Oltre una mamma su due (53,3%) lascia il lavoro e lo fa perché non riesce a conciliare con il proprio lavoro la cura dei figli, il tempo fuori casa e gli orari di scuole e asili nido. E’ quanto emerge dall’analisi dell’Unione europea delle cooperative (Uecoop) su dati dell’Ispettorato nazionale del lavoro in occasione della Festa della mamma.

Le motivazioni principali che hanno spinto oltre 20mila donne in un anno a lasciare il lavoro secondo l’ultimo rapporto Inl sono:

  • la spesa per nido e babysitter,
  • la carenza di posti negli asili,
  • la cerchia di parenti che si restringe,
  • l’incompatibilità degli orari e dei ritmi di lavoro con la cura della prole

La pandemia, i ritmi della vita moderna e alla precarietà di molte professioni, stanno mettendo a dura prova la capacità di resistenza delle famiglie che hanno anche il problema di trovare e pagare un posto alla scuola materna per i figli.

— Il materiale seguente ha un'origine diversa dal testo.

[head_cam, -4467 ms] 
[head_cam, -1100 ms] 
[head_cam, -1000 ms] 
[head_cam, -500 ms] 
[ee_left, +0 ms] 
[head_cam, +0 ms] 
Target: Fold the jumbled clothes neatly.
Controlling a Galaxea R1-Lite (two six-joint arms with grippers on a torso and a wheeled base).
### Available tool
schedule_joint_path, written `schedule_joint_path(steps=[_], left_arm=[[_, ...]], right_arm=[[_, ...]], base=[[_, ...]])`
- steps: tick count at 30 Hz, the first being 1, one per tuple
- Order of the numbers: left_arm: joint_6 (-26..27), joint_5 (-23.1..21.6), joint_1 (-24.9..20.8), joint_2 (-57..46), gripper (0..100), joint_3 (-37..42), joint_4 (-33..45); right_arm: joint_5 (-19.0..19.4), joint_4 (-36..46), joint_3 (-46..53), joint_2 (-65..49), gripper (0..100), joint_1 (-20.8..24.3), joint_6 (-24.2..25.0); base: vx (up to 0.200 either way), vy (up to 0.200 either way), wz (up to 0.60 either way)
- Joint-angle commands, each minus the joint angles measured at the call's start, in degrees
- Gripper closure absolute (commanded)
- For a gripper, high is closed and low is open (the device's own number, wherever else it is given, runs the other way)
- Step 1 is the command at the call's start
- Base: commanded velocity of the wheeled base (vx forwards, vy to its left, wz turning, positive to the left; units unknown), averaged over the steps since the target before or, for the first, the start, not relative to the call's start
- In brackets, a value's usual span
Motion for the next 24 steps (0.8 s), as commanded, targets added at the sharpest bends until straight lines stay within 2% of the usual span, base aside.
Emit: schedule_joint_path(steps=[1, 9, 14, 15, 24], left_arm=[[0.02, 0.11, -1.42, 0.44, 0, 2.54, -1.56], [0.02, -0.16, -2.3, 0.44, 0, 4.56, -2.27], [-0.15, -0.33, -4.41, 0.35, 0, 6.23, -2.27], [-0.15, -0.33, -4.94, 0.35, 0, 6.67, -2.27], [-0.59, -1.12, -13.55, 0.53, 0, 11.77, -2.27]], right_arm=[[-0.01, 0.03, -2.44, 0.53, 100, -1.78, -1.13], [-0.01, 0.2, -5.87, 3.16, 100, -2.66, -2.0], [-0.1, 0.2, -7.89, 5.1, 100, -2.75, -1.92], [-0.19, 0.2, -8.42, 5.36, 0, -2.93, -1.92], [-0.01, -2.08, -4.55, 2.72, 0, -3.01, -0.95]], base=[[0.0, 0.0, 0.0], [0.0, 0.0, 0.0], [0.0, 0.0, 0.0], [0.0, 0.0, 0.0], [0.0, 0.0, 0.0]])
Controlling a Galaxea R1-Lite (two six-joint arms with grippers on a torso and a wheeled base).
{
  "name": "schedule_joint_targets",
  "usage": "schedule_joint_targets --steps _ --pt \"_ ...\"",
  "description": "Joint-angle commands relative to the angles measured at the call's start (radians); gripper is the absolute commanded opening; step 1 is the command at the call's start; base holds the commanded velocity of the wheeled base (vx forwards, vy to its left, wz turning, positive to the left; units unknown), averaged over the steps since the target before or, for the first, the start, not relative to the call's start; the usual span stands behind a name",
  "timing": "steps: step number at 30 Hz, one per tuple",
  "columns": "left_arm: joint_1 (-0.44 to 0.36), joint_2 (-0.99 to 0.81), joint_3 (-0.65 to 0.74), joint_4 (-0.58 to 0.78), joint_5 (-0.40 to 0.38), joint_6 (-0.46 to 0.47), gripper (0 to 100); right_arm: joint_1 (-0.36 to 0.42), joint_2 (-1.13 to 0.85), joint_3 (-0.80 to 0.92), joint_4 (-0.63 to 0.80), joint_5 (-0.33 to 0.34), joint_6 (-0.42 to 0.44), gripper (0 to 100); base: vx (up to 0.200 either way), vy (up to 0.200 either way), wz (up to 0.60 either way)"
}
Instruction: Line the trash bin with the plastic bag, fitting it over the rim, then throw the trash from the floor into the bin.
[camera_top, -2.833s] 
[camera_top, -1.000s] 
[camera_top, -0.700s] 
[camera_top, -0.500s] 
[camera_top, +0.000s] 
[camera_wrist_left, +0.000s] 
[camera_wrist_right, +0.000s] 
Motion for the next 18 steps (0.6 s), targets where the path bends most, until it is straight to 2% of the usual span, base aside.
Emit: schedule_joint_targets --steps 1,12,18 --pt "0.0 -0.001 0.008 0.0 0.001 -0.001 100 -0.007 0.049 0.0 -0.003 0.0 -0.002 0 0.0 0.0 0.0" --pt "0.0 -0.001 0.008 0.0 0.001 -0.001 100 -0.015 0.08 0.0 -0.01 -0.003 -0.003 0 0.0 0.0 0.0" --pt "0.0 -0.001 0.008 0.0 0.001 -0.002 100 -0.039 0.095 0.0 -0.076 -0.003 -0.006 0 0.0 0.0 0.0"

Per rispondere a questa domanda di assistenza oltre ai servizi tradizionali pubblici e privati, stanno crescendo offerte alternative come gli asili nelle aziende per i figli dei dipendenti o i mini nido con ‘tate’, le cosiddette ‘tagesmutter’. Le tagesmutter seguono piccoli gruppi di bambini in grandi appartamenti attrezzati diffusi, soprattutto, nelle grandi città e a livello regionale in Trentino Alto Adige. In questo scenario sempre più spesso il welfare privato integra quello pubblico grazie ad accordi aziendali. Nei primi 4 posti dei servizi più richiesti ci sono proprio quelli che riguardano la scuola e l’istruzione dei figli (79%), la salute (78%), l’assistenza (78%) e la previdenza (77%).

Tutti servizi che sono spesso realizzati grazie a cooperative in grado di offrire personale già formato e locali adatti. Ma è urgente potenziare l’offerta per arrivare a un servizio alle famiglie che copra, come nella media europea, almeno il 33% dei bambini fino ai tre anni di età.